Task to complete:
An exact copy of the data is required, with no pictures in it.

= Beginning of Section =

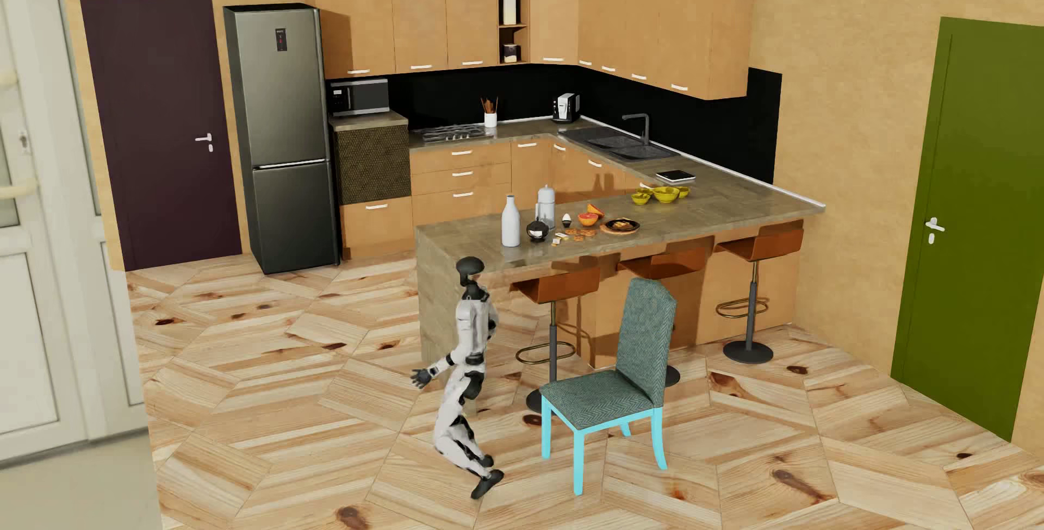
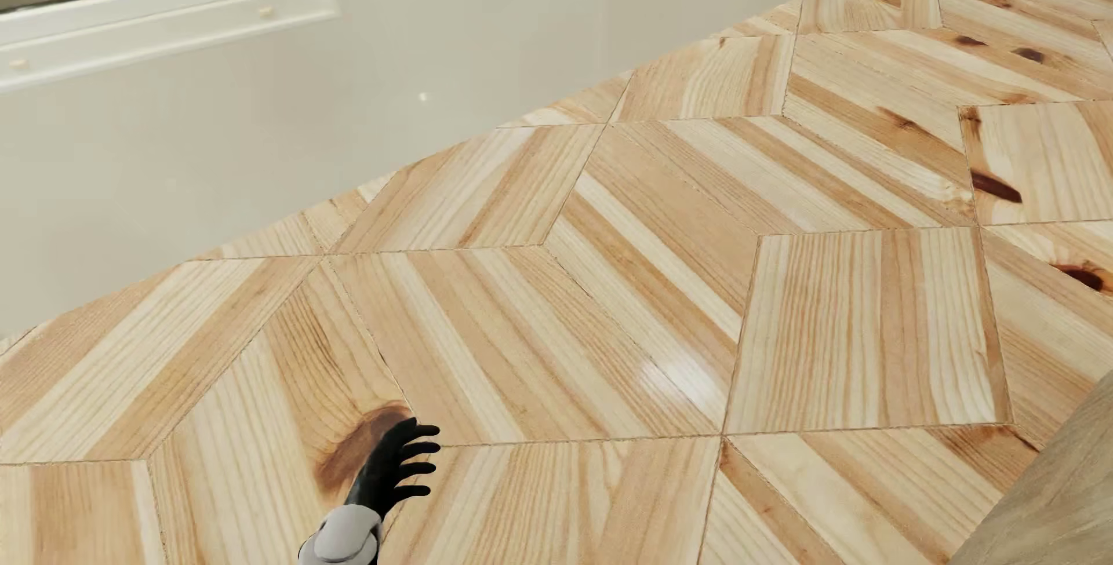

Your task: Avoid the counter

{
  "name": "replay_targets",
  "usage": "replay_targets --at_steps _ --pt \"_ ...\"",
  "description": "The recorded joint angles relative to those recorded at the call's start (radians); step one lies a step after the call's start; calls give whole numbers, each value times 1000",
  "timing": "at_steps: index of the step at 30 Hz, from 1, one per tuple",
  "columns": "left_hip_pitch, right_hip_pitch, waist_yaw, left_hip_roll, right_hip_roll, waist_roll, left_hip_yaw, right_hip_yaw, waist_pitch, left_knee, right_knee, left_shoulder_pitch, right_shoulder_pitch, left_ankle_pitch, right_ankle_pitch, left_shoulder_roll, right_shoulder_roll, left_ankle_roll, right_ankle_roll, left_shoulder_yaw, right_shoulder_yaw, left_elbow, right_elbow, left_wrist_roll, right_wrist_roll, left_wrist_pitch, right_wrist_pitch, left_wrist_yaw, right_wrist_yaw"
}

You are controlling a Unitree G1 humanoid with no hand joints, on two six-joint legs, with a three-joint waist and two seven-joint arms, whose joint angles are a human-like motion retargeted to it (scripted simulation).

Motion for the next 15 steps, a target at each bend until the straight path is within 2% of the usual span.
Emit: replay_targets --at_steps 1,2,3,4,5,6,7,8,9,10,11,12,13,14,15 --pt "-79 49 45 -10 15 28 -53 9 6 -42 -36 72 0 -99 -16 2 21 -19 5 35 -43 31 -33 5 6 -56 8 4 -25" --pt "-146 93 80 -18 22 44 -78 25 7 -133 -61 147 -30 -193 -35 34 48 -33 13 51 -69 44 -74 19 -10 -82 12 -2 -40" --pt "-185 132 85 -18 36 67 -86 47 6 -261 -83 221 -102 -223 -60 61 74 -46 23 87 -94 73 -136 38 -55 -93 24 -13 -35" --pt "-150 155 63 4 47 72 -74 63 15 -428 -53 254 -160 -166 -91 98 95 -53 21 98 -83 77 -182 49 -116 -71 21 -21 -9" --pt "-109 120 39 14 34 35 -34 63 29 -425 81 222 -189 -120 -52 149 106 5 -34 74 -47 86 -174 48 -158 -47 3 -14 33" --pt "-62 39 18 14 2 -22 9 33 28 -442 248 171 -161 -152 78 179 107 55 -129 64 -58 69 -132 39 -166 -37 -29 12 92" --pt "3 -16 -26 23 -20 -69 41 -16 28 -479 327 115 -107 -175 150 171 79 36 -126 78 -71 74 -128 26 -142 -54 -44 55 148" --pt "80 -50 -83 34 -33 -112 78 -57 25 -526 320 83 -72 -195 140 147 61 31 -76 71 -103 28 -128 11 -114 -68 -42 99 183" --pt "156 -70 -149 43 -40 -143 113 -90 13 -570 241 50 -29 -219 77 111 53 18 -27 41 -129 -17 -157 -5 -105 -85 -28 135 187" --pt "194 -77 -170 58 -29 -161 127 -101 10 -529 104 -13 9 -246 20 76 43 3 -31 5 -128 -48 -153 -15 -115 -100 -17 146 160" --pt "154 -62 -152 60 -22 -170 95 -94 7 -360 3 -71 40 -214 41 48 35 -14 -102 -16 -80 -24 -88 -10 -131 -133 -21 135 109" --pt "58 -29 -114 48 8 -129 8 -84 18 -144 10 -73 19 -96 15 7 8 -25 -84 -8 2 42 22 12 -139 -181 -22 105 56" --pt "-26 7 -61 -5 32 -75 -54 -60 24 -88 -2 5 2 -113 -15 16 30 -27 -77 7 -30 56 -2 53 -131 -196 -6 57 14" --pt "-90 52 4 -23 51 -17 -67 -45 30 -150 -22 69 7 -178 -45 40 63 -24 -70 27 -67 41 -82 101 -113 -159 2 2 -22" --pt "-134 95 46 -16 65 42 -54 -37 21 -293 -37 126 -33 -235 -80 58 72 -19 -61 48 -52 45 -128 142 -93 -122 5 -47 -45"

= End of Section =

Solution:
Your task: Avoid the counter

{
  "name": "replay_targets",
  "usage": "replay_targets --at_steps _ --pt \"_ ...\"",
  "description": "The recorded joint angles relative to those recorded at the call's start (radians); step one lies a step after the call's start; calls give whole numbers, each value times 1000",
  "timing": "at_steps: index of the step at 30 Hz, from 1, one per tuple",
  "columns": "left_hip_pitch, right_hip_pitch, waist_yaw, left_hip_roll, right_hip_roll, waist_roll, left_hip_yaw, right_hip_yaw, waist_pitch, left_knee, right_knee, left_shoulder_pitch, right_shoulder_pitch, left_ankle_pitch, right_ankle_pitch, left_shoulder_roll, right_shoulder_roll, left_ankle_roll, right_ankle_roll, left_shoulder_yaw, right_shoulder_yaw, left_elbow, right_elbow, left_wrist_roll, right_wrist_roll, left_wrist_pitch, right_wrist_pitch, left_wrist_yaw, right_wrist_yaw"
}

You are controlling a Unitree G1 humanoid with no hand joints, on two six-joint legs, with a three-joint waist and two seven-joint arms, whose joint angles are a human-like motion retargeted to it (scripted simulation).

Motion for the next 15 steps, a target at each bend until the straight path is within 2% of the usual span.
Emit: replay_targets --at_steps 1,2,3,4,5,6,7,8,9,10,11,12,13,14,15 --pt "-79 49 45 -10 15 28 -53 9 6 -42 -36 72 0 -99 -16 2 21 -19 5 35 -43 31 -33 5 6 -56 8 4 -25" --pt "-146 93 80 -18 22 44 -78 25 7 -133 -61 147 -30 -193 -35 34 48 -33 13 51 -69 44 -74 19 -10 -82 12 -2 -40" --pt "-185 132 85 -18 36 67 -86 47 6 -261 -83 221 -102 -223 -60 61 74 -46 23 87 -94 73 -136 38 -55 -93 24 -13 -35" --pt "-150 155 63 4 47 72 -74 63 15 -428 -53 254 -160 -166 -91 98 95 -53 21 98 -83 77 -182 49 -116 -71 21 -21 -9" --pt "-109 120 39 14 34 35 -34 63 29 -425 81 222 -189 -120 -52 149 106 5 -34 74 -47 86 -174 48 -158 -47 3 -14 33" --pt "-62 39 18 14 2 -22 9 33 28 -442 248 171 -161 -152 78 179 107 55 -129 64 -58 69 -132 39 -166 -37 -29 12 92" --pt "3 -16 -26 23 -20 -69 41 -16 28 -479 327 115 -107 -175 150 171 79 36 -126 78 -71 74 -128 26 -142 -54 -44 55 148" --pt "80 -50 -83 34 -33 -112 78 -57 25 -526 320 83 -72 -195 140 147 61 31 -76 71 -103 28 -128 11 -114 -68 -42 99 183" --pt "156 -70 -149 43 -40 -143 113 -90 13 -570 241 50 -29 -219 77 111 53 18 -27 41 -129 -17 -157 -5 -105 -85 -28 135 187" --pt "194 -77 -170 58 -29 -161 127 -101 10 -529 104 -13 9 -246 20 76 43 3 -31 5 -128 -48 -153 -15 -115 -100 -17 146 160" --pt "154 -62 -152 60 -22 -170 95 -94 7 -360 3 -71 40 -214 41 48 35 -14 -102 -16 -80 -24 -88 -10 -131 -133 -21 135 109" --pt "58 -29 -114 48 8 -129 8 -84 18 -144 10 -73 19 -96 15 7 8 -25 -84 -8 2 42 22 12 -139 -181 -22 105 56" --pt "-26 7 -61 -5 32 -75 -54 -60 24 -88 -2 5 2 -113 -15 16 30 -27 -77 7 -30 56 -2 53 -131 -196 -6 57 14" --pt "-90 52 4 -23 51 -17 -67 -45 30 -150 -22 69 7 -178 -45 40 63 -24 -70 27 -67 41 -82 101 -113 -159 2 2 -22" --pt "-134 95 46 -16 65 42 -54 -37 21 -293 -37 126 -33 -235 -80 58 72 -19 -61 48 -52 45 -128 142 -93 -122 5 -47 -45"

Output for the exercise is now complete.